> Exercise brief
Below are lines of data, and only some are wanted. Please repeat exactly those from the line that has "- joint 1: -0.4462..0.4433" through the line that has "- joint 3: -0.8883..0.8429".

- - - - -

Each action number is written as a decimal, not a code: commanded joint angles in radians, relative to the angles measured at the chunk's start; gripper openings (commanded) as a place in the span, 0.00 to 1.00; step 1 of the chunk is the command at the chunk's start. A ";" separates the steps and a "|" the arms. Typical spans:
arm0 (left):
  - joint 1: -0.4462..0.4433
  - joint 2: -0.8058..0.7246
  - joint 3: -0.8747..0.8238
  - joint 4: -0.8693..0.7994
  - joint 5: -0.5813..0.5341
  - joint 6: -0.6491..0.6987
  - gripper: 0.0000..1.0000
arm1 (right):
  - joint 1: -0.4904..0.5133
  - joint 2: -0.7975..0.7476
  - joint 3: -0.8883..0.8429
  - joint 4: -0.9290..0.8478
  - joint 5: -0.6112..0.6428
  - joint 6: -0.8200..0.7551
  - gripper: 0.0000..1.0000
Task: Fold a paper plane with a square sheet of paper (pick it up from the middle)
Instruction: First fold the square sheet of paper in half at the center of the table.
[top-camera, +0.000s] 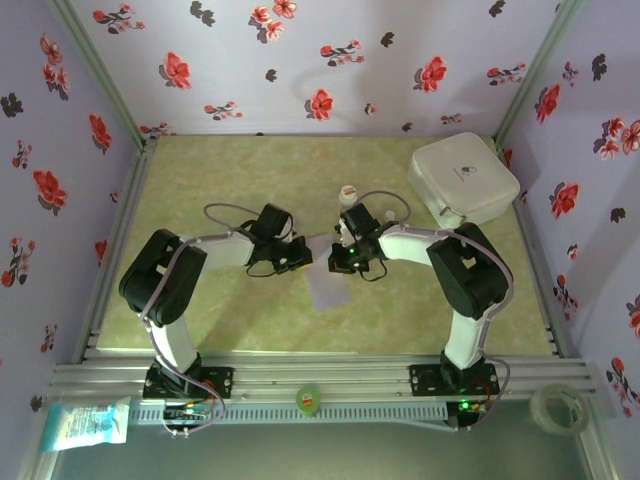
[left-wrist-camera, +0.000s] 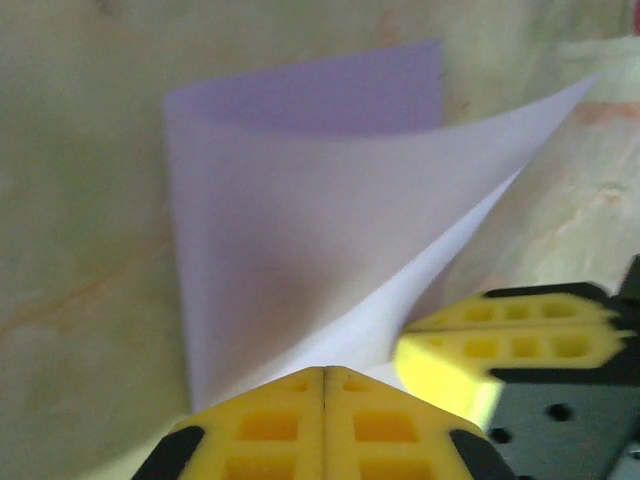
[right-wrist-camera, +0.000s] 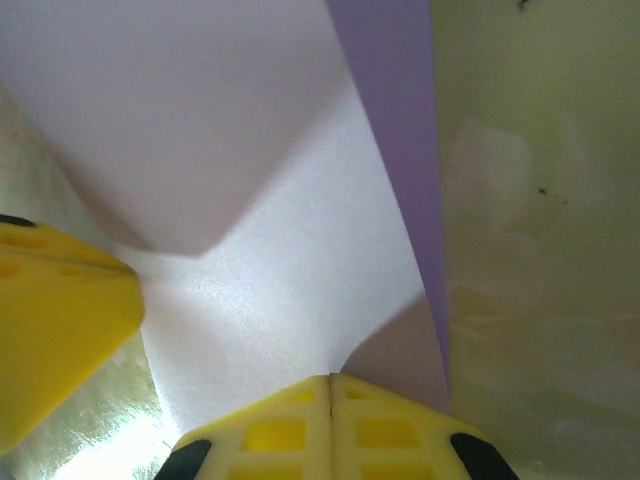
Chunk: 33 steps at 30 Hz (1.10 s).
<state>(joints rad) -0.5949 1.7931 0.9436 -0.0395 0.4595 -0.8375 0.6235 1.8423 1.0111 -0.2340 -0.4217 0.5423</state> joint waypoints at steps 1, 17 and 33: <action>0.016 0.008 0.035 -0.032 0.007 0.020 0.04 | -0.004 0.034 -0.031 -0.088 0.059 0.002 0.00; 0.064 0.074 -0.016 -0.020 -0.007 0.017 0.03 | -0.004 0.032 -0.045 -0.094 0.071 0.007 0.00; 0.076 0.107 0.117 -0.066 0.080 0.066 0.04 | -0.004 0.032 -0.039 -0.095 0.077 0.010 0.00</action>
<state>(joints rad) -0.5274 1.8679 1.0538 -0.0662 0.5186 -0.8062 0.6235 1.8420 1.0088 -0.2317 -0.4194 0.5495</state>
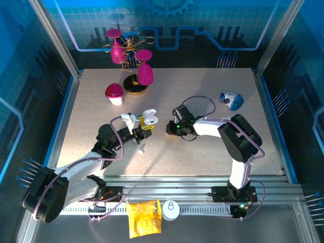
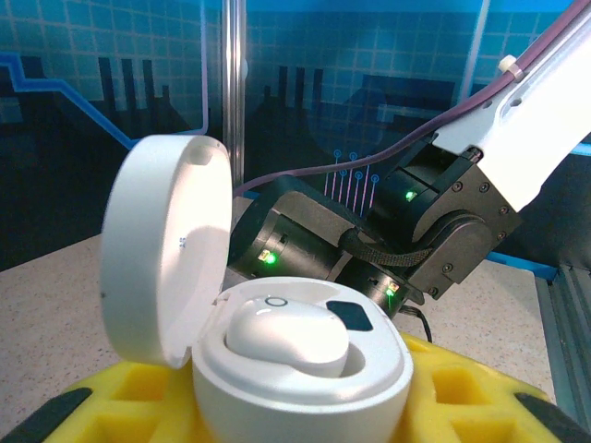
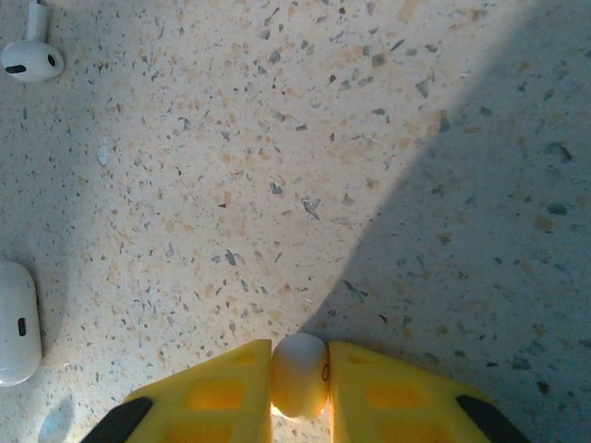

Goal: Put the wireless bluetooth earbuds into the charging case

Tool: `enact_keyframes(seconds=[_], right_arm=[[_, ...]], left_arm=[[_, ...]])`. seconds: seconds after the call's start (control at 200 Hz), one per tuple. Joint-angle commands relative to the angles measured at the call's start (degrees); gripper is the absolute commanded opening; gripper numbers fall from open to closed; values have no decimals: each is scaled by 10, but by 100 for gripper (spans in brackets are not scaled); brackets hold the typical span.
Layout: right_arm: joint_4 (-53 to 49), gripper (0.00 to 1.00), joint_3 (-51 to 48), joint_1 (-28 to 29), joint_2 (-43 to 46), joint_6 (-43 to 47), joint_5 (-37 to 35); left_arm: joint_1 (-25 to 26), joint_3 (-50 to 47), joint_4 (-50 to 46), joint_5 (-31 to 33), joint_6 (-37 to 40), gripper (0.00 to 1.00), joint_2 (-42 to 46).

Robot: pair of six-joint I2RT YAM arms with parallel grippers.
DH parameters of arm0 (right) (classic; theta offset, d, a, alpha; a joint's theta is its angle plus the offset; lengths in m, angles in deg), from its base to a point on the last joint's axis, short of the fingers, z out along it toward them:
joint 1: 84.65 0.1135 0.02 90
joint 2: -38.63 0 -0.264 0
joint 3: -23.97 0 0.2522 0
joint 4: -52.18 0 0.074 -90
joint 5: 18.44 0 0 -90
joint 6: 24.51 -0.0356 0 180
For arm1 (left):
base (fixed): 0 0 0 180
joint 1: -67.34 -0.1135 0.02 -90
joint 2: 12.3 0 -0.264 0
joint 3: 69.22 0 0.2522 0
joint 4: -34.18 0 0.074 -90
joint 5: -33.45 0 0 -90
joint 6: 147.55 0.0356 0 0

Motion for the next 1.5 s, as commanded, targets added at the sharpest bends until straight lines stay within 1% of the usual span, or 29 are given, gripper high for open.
enact_keyframes(seconds=[0.0, 0.155, 0.3, 0.475, 0.6, 0.775, 0.881, 1.016, 1.216, 1.341, 1.496], right_arm=[[-12, 16, 3, -5, -10, 4, -3], [-29, 15, 1, -5, 21, 15, -14], [-58, 15, -7, -5, 70, 33, -52], [-108, 15, -24, 0, 161, 69, -112], [-131, 16, -25, 19, 236, 130, -145], [-144, 16, -11, 38, 327, 188, -125], [-152, 15, 8, 58, 359, 225, -120], [-158, 15, 34, 93, 370, 276, -112], [-134, 16, 56, 140, 355, 334, -122], [-128, 17, 69, 157, 337, 356, -129], [-128, 16, 74, 163, 324, 367, -124]], left_arm=[[-4, 2, 9, -10, 7, 28, 1], [-4, -1, 11, -7, 8, 28, 0], [-4, -2, 13, -4, 8, 28, -4], [-4, -1, 5, 4, 10, 28, -14], [-4, 4, 0, 3, 10, 28, -27], [-4, 11, 0, -9, 8, 27, -42], [-3, 10, 2, -13, 6, 27, -42], [-3, 16, -17, -34, 5, 27, -39], [-3, 22, -29, -73, -5, 27, -38], [-4, 22, -28, -94, -11, 27, -32], [-4, 22, -33, -93, -14, 27, -24]])
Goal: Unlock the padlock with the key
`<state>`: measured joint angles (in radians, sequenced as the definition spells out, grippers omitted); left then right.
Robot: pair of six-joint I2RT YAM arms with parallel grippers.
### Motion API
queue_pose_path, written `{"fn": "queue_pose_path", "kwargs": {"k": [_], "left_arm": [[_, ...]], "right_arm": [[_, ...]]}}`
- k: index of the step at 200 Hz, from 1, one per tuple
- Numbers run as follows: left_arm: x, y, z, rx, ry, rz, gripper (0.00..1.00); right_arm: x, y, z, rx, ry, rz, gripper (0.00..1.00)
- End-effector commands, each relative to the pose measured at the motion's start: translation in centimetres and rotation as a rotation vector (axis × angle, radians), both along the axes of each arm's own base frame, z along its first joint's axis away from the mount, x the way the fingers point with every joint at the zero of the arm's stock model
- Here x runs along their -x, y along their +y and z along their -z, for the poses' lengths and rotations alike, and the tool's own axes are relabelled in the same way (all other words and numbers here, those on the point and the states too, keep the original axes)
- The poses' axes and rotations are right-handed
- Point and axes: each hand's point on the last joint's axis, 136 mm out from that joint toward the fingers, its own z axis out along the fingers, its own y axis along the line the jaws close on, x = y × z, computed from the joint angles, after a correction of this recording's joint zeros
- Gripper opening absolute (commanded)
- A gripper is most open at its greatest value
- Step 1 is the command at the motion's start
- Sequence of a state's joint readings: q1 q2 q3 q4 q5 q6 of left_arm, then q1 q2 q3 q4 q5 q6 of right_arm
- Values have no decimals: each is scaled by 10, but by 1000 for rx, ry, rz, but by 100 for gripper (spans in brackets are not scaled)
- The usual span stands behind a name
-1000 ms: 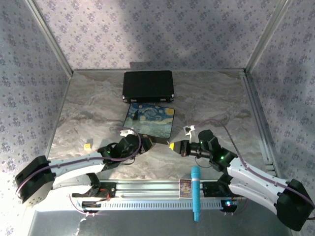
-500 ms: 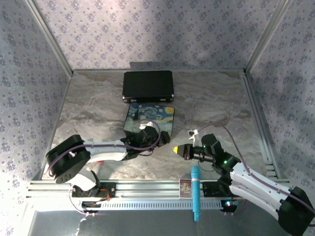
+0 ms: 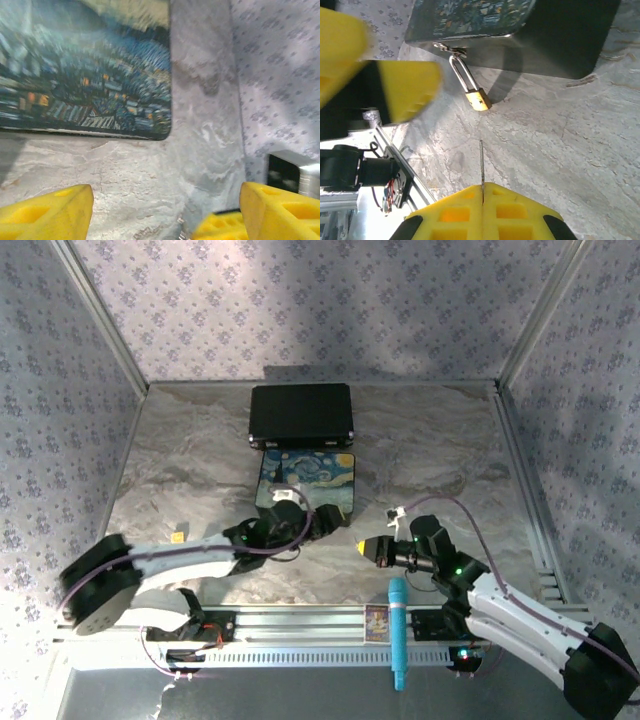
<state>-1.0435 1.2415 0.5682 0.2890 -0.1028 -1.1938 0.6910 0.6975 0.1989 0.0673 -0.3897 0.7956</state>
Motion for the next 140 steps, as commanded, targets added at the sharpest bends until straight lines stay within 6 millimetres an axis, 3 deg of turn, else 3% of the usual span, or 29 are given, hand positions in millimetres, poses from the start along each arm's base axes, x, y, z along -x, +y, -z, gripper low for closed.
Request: {"fn": "queue_pose_path", "kwargs": {"k": [1,29,101,140], "left_arm": [[7,39,11,-150,-51,-17,73],[4,63,34,-123,-30,7,62],[-13,76,63,-245,-110,-3,65],[-15,52,82,-212,-99,73,66]], "right_arm": [[-2,3,-3,4,-15,-23,0],[-5,10,-2,10,-12,-42,0],[-11,32,-10,1,-12,-93,0],[-9,33,-7,9,-7,-93,0]]}}
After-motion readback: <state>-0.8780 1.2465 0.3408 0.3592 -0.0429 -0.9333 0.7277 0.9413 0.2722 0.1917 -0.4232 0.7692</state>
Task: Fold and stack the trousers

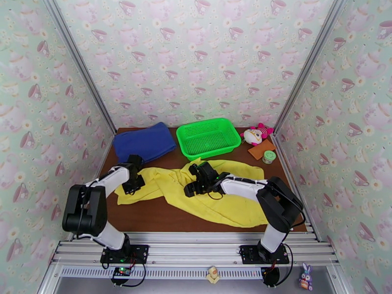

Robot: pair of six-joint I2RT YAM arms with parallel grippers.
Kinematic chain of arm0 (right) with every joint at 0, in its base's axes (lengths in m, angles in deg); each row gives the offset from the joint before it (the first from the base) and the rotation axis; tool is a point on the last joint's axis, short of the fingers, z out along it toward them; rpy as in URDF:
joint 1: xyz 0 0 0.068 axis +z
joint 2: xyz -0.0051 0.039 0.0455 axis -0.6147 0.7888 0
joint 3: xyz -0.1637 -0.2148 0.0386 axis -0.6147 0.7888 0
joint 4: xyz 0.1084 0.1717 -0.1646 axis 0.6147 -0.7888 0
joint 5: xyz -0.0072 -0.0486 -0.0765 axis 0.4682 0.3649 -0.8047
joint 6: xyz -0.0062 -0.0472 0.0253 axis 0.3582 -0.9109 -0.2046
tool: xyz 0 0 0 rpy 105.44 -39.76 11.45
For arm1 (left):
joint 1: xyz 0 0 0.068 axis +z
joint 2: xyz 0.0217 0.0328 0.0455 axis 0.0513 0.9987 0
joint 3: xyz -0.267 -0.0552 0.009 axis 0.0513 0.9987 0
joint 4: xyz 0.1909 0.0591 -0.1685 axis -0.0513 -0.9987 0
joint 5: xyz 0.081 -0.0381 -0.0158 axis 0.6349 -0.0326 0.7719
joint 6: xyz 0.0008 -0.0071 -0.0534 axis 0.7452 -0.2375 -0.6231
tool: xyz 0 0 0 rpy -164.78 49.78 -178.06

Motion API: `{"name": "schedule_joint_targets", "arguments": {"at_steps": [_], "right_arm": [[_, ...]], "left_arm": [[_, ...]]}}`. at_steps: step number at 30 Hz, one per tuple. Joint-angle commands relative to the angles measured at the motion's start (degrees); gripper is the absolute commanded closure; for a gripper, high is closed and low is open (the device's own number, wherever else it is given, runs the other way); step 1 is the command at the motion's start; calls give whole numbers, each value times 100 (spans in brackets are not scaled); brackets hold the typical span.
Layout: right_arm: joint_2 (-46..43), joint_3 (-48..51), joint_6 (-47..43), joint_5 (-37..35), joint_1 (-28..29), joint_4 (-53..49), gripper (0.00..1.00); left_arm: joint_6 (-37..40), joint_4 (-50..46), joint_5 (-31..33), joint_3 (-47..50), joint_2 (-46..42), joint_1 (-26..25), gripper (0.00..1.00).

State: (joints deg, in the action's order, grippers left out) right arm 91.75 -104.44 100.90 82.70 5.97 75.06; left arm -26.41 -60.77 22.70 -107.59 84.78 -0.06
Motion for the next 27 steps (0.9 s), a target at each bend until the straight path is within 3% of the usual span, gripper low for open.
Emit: {"name": "schedule_joint_targets", "arguments": {"at_steps": [1,6,12,20,22,27], "right_arm": [[-21,-158,-274,155,222,6,14],[-93,-228,-672,-19,698,32,13],[149,-430,-669,-472,835,-170,13],[285,-468,-616,-929,839,-135,12],[417,-542,-627,-804,839,-154,14],[489,-598,-700,-590,840,-162,31]], "left_arm": [[-84,-320,-2,-7,-712,88,100],[-103,-866,-142,-239,-1596,217,100],[94,-1831,-218,-1108,-2506,584,100],[284,-2558,-381,-1829,-2852,972,100],[273,-2520,-402,-1758,-2948,1003,100],[330,-2500,-437,-1676,-3006,1106,100]]}}
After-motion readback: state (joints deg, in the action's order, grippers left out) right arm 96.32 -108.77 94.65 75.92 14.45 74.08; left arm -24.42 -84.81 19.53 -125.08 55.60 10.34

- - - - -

> Answer to this task
  - joint 1: -0.4462..0.4433
  - joint 2: -0.8058..0.7246
  - joint 3: -0.8747..0.8238
  - joint 4: -0.8693..0.7994
  - joint 5: -0.5813..0.5341
  - joint 6: -0.6491..0.6987
  - gripper: 0.0000..1.0000
arm1 (right):
  - joint 1: -0.4904..0.5133
  - joint 2: -0.7975..0.7476
  - joint 3: -0.8883..0.8429

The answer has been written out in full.